## Task prompt
Counting from the line that holds "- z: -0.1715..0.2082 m", return each line exactly, through and including the last line of the entries.

━━━ Input material

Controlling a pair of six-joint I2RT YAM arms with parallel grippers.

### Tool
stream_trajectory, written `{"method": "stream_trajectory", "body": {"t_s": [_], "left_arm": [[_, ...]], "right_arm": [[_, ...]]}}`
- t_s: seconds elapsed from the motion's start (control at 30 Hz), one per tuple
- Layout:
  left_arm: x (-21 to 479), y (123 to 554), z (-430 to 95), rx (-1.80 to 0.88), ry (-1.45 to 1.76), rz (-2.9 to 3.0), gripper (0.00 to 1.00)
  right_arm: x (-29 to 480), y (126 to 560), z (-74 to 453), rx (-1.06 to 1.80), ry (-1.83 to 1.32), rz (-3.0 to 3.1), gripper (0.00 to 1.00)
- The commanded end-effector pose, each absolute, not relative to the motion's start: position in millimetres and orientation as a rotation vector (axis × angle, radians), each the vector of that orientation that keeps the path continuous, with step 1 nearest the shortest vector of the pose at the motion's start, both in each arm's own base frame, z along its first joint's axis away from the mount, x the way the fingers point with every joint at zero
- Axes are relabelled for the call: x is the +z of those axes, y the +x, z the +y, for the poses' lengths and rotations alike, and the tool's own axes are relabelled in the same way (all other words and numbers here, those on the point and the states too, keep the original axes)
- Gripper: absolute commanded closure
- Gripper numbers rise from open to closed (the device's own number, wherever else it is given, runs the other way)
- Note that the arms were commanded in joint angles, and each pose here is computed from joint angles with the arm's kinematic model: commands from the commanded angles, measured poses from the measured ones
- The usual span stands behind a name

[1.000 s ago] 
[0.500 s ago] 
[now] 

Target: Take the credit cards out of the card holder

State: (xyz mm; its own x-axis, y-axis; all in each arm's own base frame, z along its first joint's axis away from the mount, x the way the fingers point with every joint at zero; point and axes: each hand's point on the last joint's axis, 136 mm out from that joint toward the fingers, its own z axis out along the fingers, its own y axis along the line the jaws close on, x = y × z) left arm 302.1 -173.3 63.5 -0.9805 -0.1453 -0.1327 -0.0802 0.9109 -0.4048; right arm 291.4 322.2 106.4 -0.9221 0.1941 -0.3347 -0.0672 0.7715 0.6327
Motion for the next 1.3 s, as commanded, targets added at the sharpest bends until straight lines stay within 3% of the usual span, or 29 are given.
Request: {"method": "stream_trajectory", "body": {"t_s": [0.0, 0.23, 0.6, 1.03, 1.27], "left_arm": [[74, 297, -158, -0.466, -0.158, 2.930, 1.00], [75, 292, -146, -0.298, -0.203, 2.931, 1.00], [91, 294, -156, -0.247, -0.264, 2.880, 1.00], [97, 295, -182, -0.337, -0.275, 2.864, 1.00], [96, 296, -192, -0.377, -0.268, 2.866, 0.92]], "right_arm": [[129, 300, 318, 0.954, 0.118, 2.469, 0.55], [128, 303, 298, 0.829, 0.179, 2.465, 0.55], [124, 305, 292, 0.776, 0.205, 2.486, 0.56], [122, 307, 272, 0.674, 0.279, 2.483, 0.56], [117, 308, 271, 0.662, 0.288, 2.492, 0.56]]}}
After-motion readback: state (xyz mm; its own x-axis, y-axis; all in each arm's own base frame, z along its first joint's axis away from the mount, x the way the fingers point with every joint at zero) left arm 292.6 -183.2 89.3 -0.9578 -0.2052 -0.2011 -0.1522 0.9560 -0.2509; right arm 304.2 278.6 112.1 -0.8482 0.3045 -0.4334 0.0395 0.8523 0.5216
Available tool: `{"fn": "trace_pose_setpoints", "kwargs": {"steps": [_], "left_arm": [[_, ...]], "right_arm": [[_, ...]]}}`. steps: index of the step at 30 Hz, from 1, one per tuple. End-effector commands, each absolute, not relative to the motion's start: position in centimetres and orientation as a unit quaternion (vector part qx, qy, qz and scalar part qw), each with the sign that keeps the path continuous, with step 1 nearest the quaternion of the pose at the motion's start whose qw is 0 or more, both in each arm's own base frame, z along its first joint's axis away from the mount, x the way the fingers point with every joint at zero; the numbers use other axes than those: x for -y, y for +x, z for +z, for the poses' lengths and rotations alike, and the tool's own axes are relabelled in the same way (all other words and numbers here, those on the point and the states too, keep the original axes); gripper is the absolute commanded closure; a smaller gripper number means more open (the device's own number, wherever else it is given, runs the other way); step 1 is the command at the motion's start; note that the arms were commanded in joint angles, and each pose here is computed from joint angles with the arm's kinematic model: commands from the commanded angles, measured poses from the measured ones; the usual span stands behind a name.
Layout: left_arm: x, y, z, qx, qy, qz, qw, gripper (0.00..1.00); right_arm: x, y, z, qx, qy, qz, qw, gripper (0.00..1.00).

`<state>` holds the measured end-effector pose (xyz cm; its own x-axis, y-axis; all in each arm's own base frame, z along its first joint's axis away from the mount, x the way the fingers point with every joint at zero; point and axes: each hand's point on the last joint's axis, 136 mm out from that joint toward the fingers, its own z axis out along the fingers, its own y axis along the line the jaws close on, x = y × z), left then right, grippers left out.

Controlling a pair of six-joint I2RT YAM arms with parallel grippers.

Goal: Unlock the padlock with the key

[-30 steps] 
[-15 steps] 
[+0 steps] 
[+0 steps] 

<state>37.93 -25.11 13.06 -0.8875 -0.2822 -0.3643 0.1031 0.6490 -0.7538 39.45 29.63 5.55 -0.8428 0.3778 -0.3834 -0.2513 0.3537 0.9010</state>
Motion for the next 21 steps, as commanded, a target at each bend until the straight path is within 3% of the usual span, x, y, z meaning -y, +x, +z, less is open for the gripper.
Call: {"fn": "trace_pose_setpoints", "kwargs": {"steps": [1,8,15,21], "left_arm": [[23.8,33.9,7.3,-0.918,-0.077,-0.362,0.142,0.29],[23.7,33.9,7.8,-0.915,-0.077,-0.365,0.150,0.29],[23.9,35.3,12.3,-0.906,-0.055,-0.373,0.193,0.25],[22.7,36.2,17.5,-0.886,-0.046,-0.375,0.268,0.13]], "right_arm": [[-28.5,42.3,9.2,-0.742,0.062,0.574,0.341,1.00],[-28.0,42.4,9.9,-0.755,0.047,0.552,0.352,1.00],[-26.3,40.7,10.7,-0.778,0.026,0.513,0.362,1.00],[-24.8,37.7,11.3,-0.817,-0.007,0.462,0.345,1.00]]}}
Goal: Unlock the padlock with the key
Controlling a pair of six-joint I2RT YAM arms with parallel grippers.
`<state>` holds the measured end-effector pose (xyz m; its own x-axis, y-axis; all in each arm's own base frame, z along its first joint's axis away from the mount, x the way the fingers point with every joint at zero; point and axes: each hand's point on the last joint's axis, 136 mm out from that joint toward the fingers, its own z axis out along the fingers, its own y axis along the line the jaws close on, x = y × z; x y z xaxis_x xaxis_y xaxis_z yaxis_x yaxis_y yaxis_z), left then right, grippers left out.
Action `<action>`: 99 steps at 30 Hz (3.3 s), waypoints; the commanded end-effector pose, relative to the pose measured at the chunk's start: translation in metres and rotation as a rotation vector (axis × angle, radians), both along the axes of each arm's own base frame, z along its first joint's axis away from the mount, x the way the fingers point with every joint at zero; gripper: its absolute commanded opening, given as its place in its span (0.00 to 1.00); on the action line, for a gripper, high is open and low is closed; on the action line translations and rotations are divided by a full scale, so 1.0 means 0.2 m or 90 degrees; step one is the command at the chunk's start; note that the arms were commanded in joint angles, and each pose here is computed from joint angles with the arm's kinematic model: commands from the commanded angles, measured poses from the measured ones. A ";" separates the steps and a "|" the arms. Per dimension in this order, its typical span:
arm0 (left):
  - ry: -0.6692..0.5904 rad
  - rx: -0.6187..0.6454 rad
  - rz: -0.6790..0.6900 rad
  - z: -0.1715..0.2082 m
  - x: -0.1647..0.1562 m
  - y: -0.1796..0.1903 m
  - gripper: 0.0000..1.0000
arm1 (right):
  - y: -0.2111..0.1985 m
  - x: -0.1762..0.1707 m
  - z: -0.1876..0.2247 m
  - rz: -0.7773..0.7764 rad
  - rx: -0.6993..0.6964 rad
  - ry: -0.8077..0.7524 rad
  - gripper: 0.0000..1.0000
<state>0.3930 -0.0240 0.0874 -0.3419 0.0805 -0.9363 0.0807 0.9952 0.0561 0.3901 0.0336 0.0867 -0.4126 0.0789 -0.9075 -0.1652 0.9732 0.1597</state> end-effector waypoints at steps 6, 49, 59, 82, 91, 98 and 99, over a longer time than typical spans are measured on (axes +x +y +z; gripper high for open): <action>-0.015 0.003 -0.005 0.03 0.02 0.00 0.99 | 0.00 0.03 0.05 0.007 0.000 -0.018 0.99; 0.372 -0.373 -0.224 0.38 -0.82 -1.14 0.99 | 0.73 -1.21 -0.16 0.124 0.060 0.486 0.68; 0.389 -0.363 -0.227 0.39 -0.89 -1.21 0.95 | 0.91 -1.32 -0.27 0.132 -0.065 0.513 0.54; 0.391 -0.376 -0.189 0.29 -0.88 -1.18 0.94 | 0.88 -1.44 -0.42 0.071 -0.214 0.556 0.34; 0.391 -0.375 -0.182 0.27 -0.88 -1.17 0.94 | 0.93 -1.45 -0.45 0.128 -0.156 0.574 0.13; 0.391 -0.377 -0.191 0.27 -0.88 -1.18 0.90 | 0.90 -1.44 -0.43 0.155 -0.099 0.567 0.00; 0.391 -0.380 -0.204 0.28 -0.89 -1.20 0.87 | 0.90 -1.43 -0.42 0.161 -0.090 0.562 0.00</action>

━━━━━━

## Task output
  - z: -0.1715..0.2082 m
  - x: -0.1647..0.1562 m
  - y: -0.1796..0.1903 m
  - gripper: 0.0000..1.0000
arm1 (right):
  - y: -0.2111..0.1985 m
  - x: -0.1762..0.1707 m
  - z: -0.1876..0.2247 m
  - rz: -0.7773..0.7764 rad
  - rx: -0.6993..0.6964 rad
  - ry: -0.8077..0.7524 rad
  - gripper: 0.0000..1.0000
<state>0.3930 -0.0240 0.0874 -0.3419 0.0805 -0.9363 0.0807 0.9952 0.0561 0.3901 0.0336 0.0867 -0.4126 0.0789 -0.9075 -0.1652 0.9732 0.1597</state> end-effector waypoints at steps 6, 49, 59, 82, 91, 98 and 99, over a longer time than typical spans are measured on (axes +x +y +z; gripper high for open): <action>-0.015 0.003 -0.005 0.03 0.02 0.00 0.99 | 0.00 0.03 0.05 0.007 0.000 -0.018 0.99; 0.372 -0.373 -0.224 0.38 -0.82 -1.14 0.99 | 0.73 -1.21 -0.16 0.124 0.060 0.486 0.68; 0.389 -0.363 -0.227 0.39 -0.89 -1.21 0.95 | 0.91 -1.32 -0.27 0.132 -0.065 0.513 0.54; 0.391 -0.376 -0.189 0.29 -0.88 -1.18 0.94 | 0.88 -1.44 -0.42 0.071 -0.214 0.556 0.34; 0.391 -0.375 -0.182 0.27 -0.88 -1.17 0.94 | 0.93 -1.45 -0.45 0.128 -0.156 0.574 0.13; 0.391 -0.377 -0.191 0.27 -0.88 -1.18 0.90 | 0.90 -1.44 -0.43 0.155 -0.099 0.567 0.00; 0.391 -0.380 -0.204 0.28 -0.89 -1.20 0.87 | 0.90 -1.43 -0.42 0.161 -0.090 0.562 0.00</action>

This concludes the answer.